-- DATA PROVIDED --

++++

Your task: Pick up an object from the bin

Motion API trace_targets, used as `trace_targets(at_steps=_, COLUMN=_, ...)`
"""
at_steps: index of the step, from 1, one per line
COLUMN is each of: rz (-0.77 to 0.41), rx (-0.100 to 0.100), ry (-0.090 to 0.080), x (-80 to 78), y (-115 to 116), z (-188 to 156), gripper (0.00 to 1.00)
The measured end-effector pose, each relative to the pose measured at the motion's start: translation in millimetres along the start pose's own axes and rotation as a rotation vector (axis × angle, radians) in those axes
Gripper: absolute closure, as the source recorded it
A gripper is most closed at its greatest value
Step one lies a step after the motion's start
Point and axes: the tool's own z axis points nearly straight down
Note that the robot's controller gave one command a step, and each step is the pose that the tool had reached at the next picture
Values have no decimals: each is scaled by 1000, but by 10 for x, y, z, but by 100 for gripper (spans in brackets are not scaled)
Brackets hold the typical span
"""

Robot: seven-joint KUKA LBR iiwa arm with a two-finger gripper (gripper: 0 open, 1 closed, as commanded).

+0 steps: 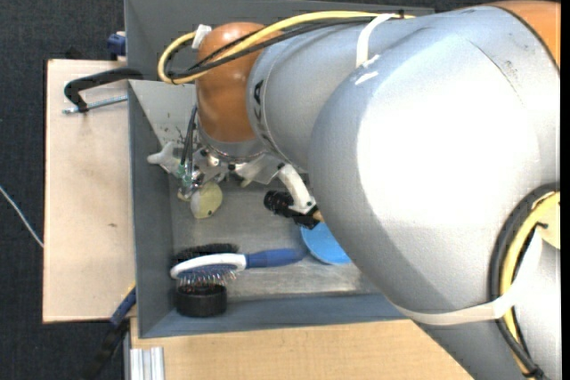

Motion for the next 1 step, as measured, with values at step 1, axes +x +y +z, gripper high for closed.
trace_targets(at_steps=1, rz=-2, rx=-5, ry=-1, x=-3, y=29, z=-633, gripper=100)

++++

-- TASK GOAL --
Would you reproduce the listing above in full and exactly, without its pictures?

-- SOLUTION TO THE PROBLEM --
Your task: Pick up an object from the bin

Motion API trace_targets, used as `trace_targets(at_steps=_, COLUMN=_, ...)`
"""
at_steps: index of the step, from 1, one per line
COLUMN is each of: rz (-0.77 to 0.41), rx (-0.100 to 0.100), ry (-0.090 to 0.080), x (-80 to 78), y (-115 to 116), z (-188 to 156), gripper (0.00 to 1.00)
The measured end-effector pose, each relative to the pose measured at the motion's start: translation in millimetres along the start pose's own axes and rotation as a rotation vector (axis × angle, radians) in those axes
Gripper: absolute closure, as the source recorded it
A gripper is most closed at its greatest value
Step one lies a step after the motion's start
Point and axes: the tool's own z axis points nearly straight down
Note that the robot's controller gave one command a step, and each step is the pose that the tool had reached at the next picture
Values have no decimals: each is scaled by 1000, but by 10 for x, y, z, but by 100 for gripper (spans in brackets are not scaled)
Brackets hold the typical span
"""

Robot: seven-joint KUKA LBR iiwa arm with a two-finger gripper (gripper: 0 open, 1 closed, as commanded).

+0 steps: 

Motion for the next 1 step, as measured, with values at step 1, axes +x +y +z, gripper high for closed.
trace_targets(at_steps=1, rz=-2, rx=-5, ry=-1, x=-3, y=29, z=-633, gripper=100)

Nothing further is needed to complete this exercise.